### What is expected
Read the entries below and pull out each line with the string "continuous".
___ Supplied entries ___
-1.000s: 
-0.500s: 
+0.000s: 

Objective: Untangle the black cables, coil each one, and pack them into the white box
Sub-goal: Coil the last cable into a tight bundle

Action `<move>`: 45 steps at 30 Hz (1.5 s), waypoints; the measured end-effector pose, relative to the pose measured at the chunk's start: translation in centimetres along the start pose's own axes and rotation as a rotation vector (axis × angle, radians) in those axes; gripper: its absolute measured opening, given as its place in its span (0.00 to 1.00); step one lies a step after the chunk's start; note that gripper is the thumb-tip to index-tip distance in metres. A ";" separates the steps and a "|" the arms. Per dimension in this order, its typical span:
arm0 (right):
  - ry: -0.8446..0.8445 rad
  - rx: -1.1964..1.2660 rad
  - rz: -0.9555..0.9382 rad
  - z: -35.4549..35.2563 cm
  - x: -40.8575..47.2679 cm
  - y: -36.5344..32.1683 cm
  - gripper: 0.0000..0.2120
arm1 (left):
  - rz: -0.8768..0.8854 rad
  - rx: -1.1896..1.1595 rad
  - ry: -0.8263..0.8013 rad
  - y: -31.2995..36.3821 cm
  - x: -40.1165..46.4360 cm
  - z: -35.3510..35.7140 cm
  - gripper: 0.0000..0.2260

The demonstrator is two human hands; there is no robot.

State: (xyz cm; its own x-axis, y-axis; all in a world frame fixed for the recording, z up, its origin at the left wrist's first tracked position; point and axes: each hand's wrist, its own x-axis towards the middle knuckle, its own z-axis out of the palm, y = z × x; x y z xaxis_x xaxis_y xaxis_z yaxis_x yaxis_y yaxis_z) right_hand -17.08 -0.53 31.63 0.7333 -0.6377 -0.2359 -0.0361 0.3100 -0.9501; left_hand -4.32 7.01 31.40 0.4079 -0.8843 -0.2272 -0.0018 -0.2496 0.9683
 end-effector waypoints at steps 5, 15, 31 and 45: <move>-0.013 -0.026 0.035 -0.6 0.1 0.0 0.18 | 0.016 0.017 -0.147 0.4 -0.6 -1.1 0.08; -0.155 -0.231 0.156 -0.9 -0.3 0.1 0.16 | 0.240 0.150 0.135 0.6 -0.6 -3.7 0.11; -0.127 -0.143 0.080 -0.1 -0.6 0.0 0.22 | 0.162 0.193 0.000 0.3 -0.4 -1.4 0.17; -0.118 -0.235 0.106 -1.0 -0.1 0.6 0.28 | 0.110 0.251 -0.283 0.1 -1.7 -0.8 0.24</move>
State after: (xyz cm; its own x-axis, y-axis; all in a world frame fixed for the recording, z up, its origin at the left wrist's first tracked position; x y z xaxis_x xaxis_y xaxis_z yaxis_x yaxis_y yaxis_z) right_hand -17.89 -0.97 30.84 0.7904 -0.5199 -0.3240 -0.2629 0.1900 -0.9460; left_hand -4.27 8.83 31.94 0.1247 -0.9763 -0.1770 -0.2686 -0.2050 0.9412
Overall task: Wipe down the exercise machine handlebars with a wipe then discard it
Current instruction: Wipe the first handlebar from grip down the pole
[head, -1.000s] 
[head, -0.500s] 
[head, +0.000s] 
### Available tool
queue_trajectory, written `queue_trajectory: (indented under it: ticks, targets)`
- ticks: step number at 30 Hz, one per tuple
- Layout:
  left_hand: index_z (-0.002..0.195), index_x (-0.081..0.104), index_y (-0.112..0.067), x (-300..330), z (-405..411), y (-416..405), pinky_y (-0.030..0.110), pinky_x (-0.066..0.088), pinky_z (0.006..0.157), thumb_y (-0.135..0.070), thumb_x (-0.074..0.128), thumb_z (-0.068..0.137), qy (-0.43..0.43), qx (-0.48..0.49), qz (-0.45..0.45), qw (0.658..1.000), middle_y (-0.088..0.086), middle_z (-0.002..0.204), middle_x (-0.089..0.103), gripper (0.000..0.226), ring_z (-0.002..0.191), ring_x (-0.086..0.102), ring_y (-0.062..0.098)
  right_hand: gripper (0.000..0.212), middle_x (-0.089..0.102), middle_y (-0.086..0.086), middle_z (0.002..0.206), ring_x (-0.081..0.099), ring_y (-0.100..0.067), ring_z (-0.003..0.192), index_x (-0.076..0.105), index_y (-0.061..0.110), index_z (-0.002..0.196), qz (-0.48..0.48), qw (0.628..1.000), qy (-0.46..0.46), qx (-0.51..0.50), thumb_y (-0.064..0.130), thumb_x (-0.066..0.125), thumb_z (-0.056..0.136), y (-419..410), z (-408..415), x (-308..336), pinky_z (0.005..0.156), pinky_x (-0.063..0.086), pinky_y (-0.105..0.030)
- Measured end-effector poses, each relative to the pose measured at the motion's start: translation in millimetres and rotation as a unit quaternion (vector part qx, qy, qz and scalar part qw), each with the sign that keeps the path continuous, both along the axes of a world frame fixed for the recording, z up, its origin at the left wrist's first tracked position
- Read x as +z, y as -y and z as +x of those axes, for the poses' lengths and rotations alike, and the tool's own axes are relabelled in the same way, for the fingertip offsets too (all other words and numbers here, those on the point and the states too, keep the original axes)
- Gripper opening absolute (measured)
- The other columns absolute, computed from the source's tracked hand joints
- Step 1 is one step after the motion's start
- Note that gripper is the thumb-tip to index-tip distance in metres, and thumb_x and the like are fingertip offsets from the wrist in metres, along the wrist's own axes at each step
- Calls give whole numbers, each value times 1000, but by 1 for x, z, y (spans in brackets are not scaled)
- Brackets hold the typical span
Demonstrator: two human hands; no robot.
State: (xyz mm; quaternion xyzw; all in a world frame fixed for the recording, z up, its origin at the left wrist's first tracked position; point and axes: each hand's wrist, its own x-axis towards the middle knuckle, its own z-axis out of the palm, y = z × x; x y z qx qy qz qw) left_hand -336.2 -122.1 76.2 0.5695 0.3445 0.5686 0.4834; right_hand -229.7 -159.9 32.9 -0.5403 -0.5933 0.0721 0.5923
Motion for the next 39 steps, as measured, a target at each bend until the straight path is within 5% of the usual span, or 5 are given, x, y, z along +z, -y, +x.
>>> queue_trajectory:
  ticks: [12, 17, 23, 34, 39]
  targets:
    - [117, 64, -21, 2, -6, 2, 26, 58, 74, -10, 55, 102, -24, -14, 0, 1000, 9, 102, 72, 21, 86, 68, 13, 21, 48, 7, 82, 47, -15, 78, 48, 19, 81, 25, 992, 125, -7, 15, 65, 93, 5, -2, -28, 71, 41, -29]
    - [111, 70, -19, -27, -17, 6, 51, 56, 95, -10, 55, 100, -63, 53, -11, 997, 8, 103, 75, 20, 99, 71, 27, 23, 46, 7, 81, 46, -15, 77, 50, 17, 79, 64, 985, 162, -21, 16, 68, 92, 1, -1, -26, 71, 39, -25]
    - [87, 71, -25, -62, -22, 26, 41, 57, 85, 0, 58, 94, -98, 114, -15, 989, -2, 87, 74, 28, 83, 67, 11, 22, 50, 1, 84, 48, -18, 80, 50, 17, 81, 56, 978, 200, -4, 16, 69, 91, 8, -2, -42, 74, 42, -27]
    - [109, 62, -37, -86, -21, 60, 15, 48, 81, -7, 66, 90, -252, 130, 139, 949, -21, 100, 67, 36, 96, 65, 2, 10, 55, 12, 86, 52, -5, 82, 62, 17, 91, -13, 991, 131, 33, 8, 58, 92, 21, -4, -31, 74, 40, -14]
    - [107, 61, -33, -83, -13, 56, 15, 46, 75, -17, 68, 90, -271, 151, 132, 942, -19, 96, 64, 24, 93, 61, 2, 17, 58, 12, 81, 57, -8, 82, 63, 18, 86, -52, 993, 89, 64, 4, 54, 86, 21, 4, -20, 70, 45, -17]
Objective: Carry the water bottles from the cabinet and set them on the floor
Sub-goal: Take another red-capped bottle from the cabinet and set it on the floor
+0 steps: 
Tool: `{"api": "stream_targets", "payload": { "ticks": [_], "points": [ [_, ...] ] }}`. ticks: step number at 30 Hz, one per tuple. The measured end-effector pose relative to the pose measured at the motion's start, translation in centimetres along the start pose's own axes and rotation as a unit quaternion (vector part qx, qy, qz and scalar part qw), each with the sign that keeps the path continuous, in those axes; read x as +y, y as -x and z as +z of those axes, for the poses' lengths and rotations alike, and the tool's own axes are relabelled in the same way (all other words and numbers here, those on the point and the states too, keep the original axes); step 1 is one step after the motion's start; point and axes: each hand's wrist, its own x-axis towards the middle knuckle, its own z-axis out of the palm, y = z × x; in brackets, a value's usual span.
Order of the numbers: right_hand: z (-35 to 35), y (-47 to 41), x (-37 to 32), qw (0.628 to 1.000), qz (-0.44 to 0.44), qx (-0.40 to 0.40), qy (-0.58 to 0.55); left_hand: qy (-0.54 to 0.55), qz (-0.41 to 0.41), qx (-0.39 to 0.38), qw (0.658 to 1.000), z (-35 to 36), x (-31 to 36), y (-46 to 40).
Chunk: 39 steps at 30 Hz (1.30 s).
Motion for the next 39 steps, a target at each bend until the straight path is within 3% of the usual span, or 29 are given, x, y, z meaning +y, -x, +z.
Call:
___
### Result of this task
- Measured end-effector poses, each relative to the pose measured at the motion's start: translation in millimetres and rotation as a unit quaternion (vector part qx, qy, qz and scalar part qw), each with the sign that keeps the path continuous, both along the axes of a world frame fixed for the recording, z up, its origin at the left wrist's first tracked position
Tool: `{"api": "stream_targets", "payload": { "ticks": [_], "points": [ [_, ...] ] }}`. ticks: step number at 30 Hz, one per tuple. The measured end-effector pose relative to the pose measured at the motion's start, translation in centimetres along the start pose's own axes and rotation as a unit quaternion (vector part qx, qy, qz and scalar part qw), each with the sign that keeps the path continuous, in those axes; read x as +y, y as -x and z as +z of those axes, for the poses' lengths and rotations alike, and the tool's own axes are relabelled in the same way (all other words and numbers here, those on the point and the states too, keep the original axes); step 1 is one step after the motion's start; point and axes: each hand's wrist, its own x-axis towards the middle knuckle, its own z-axis out of the palm, y = z × x; in brackets, a value's usual span.

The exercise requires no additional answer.